Was there a flaw? Would Voldemort be able to tell? He wasn't a Slytherin, no matter what the sorting hat said, and he would never be able to fool him. He just knew it. He sighed once more, dropping his hand into his hands wishing like Neville he could run away too. But even as Emerson he couldn't just run away. He was stuck here with the same problems, and it wasn't for the first time he wished that Snape hadn't been sucked into Snape's promise of a better life. The will to live had diminished but then again it hadn't really been there in the first place.

"What are you thinking about so hard over there?" Severus asked quietly breaking the silence in the room.

"Vold---you-know-who, and why he wants to see me. If he tries to mark me, I'm not having it. I refuse to be his slave," Harry muttered out seriously.

"I know, it won't come down to that. He doesn't mark the children yet, at least not until their 7th year," he assured him.

"That's not really helpful, but thanks," Harry sighed.

"For what it's worth, I'm sorry. The plan was to keep you off of his radar and instead it delivered you right to him. I'm sorry for this part you have to play, and for the danger we put you in," Severus said sincerely.

"If you hadn't I would have been kissed, it was the lesser of two evils. No regrets of your plan, just regrets of life," Harry mumbled out.

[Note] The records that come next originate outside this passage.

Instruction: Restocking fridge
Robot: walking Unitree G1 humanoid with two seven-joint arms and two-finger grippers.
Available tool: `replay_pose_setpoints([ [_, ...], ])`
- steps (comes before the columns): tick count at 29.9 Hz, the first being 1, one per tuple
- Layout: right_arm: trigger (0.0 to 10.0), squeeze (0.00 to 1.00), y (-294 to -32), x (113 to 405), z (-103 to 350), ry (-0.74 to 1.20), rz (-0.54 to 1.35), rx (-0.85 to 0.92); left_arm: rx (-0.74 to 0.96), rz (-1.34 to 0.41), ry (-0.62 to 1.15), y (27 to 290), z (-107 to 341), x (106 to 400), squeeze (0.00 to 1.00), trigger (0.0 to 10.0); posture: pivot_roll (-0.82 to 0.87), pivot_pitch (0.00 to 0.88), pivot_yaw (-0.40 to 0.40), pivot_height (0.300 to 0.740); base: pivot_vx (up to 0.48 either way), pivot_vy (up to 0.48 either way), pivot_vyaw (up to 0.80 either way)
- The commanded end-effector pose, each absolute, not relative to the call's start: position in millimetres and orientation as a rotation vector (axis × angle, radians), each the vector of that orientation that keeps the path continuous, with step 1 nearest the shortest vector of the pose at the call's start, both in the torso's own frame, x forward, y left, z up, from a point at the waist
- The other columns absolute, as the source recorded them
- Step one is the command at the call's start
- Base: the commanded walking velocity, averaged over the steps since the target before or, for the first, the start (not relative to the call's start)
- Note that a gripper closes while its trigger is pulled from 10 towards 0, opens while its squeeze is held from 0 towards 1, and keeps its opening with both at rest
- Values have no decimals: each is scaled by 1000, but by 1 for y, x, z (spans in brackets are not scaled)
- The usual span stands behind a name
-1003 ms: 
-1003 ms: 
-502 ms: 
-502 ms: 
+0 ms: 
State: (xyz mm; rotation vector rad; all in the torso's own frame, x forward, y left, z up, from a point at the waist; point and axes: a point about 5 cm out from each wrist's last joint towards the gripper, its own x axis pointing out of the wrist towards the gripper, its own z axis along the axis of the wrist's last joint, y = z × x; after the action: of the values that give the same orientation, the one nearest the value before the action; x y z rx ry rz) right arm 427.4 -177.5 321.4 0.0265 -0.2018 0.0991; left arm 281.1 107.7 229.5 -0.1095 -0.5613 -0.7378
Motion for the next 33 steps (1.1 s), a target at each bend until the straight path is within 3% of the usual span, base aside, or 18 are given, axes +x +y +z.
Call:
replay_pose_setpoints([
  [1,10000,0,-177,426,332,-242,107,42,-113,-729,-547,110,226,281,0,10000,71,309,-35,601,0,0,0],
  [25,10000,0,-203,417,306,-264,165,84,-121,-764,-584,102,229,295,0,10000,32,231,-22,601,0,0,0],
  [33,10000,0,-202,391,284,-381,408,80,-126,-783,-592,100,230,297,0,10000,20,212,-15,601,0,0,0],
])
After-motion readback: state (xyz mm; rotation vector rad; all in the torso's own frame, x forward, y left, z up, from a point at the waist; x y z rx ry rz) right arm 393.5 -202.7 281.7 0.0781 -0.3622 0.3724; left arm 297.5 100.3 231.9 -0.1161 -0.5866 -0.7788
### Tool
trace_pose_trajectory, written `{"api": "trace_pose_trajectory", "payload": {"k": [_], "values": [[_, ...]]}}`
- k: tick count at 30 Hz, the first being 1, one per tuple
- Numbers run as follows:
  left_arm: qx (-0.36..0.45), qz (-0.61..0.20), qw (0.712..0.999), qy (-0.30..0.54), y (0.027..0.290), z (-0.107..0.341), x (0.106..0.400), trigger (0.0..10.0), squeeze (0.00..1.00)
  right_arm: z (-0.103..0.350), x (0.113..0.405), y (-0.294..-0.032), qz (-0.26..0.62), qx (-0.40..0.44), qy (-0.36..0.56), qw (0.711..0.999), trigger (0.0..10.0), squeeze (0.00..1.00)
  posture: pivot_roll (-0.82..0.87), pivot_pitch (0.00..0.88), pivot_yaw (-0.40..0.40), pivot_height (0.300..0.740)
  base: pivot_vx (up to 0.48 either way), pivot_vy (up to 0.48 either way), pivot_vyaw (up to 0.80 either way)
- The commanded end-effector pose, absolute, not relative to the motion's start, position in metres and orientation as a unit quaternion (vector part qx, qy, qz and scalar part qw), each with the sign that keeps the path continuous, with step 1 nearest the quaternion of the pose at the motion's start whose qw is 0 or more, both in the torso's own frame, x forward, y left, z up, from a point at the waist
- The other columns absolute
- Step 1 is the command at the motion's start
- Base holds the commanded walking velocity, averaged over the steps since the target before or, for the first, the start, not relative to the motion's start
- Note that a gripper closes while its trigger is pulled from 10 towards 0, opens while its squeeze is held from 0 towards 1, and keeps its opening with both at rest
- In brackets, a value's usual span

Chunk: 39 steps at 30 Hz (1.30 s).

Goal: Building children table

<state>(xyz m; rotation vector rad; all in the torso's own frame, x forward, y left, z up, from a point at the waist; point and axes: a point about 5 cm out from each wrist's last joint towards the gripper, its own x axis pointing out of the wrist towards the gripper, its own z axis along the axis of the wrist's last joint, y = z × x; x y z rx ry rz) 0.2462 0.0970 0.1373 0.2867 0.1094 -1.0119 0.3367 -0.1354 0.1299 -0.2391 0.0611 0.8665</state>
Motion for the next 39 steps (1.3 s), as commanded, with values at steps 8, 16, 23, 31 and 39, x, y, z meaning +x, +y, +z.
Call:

"What did you say?" Severus asked his eyes narrowing slightly.

"Nothing," Harry said with a shrug, before he turned away from the man, his back making it known that he was dropping the conversation. He closed his silently, wondering where did one go from here?

~*~*~*~*~*Corridors~*~*~*~*~

Draco sniffled one last time before he finally sat up, turning his watery gaze to look at the girl who had petted his hair and allowed him to cry in her lap. He didn't deserve it, he knew but he was glad she gave it to him.

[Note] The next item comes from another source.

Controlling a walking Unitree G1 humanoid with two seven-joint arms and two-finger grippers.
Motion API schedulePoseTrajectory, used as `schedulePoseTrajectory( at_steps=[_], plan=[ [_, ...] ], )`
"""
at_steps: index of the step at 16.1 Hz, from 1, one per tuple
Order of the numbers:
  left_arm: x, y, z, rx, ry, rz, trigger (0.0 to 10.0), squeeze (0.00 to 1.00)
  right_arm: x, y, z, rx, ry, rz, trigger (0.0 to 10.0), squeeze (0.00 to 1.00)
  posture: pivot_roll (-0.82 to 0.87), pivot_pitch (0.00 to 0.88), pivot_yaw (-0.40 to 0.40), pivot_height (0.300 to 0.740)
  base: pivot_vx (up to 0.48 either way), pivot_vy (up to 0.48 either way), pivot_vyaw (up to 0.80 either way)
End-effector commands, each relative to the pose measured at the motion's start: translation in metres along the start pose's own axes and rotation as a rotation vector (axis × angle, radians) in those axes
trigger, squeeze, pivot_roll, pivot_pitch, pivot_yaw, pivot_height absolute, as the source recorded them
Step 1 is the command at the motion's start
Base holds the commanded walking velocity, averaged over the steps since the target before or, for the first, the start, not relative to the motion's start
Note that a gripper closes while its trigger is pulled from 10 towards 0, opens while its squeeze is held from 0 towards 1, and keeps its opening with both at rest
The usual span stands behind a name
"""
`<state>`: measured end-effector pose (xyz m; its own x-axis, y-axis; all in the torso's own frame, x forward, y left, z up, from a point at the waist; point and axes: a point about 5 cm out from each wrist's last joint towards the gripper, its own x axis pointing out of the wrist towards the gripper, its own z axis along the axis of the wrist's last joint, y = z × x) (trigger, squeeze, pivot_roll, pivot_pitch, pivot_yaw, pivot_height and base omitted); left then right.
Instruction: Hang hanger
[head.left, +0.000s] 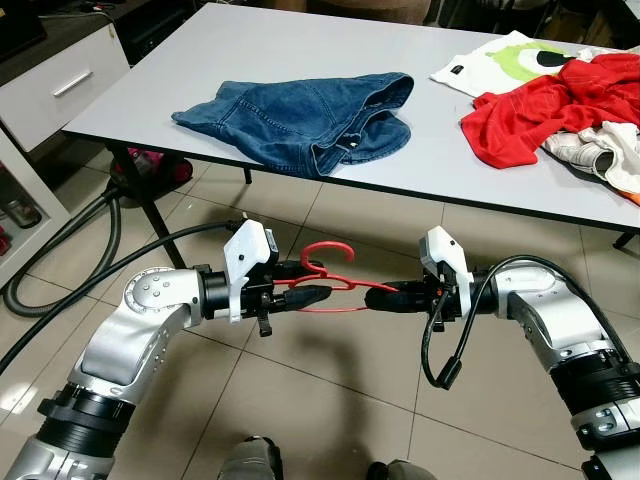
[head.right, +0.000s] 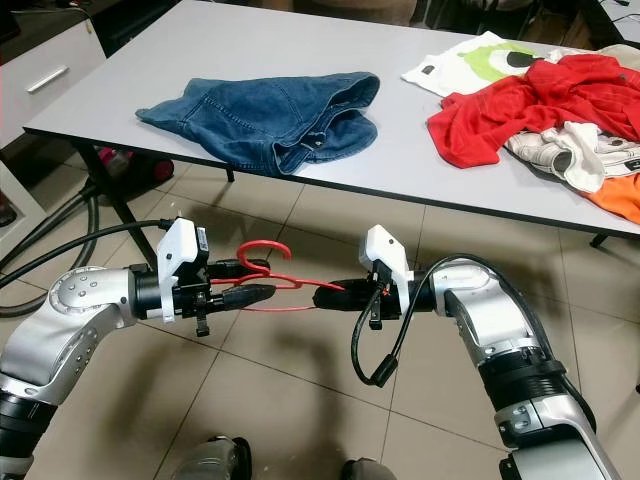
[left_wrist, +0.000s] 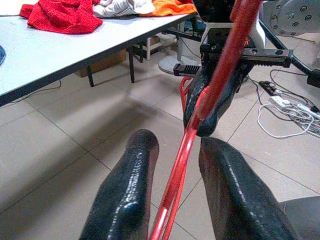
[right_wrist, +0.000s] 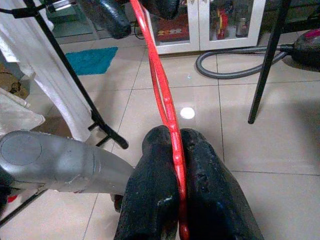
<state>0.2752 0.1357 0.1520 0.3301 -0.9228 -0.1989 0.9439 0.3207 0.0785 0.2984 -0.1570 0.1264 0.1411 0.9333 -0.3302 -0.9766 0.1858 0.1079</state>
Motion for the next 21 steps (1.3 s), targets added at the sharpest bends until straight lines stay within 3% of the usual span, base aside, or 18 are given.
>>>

"Say something," he breathed out when it became apparent she wasn't going to speak first.

"What is there say Draco? Sometimes there are no words to express how one is feeling," Luna replied softly.

"I know," he replied softly. "Thank you, for the lack of judgment, I know I deserve it,"

Luna shrugged as she gave him a pitying look. "Who am I to judge you? Especially when you're doing enough judging of yourself for the both of us?"

Draco sighed, running a hand through his blonde hair, unable to find the will to move.

"We don't have anywhere to be, so moving isn't necessary," Luna said softly, her hand rubbing the boy's back.

Draco shrugged, unable to say anything in reply to that. As he tried to process this all. How did one go on after something like this? His rival had killed himself and had wanted to take him with him. What if he had succeeded? Was all the jeers and taunts worth it? He closed his eyes wearily, wishing he could take it all back. But like that morning he woke up in the infirmary he knew that his wish was meaningless and that's what hurt him the most.

He would never be forgiven, because death was forever and Potter was never coming back. He shut his eyes, wishing he could take back what he said, but he knew he couldn't. One just couldn't go back, the only thing could do was go forward, even if they were unsure and unready. Because that was life, and for some like Potter, there would be no second chances.

The End.
End Notes:
Thanks for the support, hopefully one day I'll finish the story in it's entirety, but until then, thanks for joining me on the ride.